Why are ultra-processed foods bad for you?

Ultra-processed foods are vastly altered from their original form, often loaded with chemical additives and born out of intense industrial processes designed to ensure longer shelf life, inflate manufacturer profits and enhance taste to entice consumers. They commonly include excessive quantities of salt, sugars, and fats.

While the full impact of consuming these products may not yet be fully understood, there is an escalating amount of research drawing connections between ultra-processed foods (UPFs) and numerous health complications ranging from heart disease to depression.

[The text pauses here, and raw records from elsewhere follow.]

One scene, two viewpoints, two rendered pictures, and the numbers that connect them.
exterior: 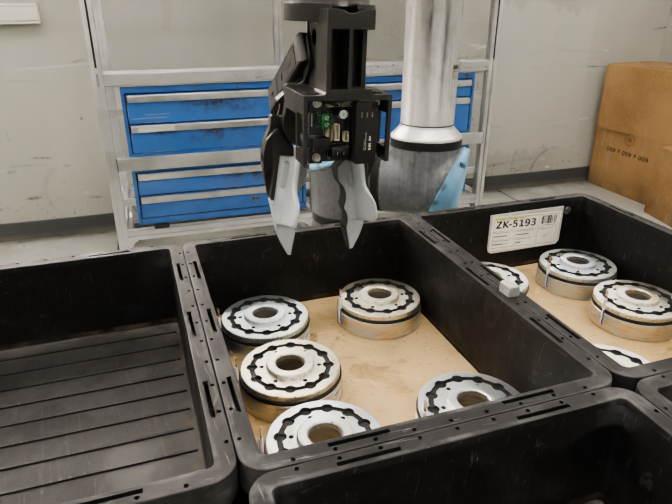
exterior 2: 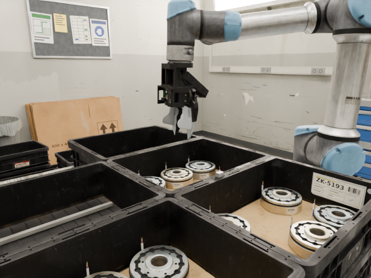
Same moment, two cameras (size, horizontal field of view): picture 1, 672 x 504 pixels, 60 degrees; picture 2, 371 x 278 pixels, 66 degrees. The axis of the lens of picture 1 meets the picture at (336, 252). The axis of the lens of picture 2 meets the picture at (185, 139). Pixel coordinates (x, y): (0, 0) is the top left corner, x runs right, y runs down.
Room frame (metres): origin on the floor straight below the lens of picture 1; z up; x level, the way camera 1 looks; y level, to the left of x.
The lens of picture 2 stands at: (0.20, -0.74, 1.20)
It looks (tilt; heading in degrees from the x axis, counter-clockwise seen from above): 15 degrees down; 67
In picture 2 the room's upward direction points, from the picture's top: straight up
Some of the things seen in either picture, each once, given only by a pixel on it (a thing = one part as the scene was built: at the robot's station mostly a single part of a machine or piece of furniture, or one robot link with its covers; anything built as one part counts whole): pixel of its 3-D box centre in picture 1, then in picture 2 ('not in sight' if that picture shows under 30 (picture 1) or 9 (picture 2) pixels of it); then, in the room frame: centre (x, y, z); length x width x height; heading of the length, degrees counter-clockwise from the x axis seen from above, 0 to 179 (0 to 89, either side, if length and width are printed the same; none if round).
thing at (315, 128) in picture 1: (330, 85); (177, 85); (0.48, 0.00, 1.14); 0.09 x 0.08 x 0.12; 19
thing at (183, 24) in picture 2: not in sight; (182, 23); (0.50, 0.00, 1.30); 0.09 x 0.08 x 0.11; 162
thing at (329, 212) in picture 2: (577, 261); (338, 214); (0.74, -0.34, 0.86); 0.05 x 0.05 x 0.01
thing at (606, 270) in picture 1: (577, 264); (338, 216); (0.74, -0.34, 0.86); 0.10 x 0.10 x 0.01
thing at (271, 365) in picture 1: (290, 364); (176, 172); (0.49, 0.05, 0.86); 0.05 x 0.05 x 0.01
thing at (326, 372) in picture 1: (290, 368); (176, 174); (0.49, 0.05, 0.86); 0.10 x 0.10 x 0.01
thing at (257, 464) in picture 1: (353, 307); (191, 161); (0.52, -0.02, 0.92); 0.40 x 0.30 x 0.02; 19
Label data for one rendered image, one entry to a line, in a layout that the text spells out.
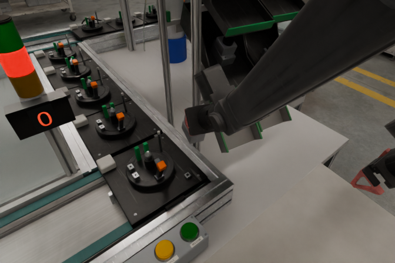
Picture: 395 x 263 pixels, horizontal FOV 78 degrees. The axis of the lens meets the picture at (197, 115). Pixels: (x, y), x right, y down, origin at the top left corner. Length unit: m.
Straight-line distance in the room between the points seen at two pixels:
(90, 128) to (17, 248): 0.40
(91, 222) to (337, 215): 0.71
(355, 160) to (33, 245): 2.23
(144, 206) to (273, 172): 0.46
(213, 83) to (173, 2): 1.03
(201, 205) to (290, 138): 0.52
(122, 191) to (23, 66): 0.39
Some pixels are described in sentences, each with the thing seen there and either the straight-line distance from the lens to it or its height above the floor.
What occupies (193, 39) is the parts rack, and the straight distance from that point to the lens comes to 0.66.
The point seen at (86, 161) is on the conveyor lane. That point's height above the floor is 0.96.
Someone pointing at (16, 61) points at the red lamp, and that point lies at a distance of 0.59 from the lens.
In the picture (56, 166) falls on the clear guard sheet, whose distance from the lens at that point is 0.81.
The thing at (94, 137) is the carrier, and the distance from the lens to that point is 0.91.
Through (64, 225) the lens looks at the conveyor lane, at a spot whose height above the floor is 0.92.
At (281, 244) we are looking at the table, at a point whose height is 0.86.
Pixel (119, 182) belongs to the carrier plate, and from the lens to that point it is 0.75.
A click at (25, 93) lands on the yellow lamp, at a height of 1.27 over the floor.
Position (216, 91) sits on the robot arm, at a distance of 0.45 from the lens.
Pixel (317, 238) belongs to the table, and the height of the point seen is 0.86.
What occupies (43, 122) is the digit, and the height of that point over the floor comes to 1.19.
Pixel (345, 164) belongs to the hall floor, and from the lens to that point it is 2.36.
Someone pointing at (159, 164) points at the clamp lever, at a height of 1.07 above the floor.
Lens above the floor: 1.55
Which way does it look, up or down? 38 degrees down
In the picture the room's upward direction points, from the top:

But some scientists have flagged that while observational studies do show a link between certain foods and chronic diseases, this does not necessarily mean that ultra-processed foods are directly causing poor health.

In the recent Harvard study, it was noted that the association between UPF consumption and increased mortality risk diminished once researchers accounted for the overall quality of the diet. This points to the possibility that a nutritious diet, packed with vegetables, fruits, legumes, and whole grains, might outweigh the adverse effects of UPFs.

What is ultra-processed food?

Dr Chris Van Tulleken, an infectious diseases physician at University College London and the best-selling author of ‘Ultra-Processed People’, offers a straightforward explanation: “If it’s wrapped in plastic and it contains at least one ingredient that you don’t typically find in a domestic kitchen, then it’s ultra-processed food.”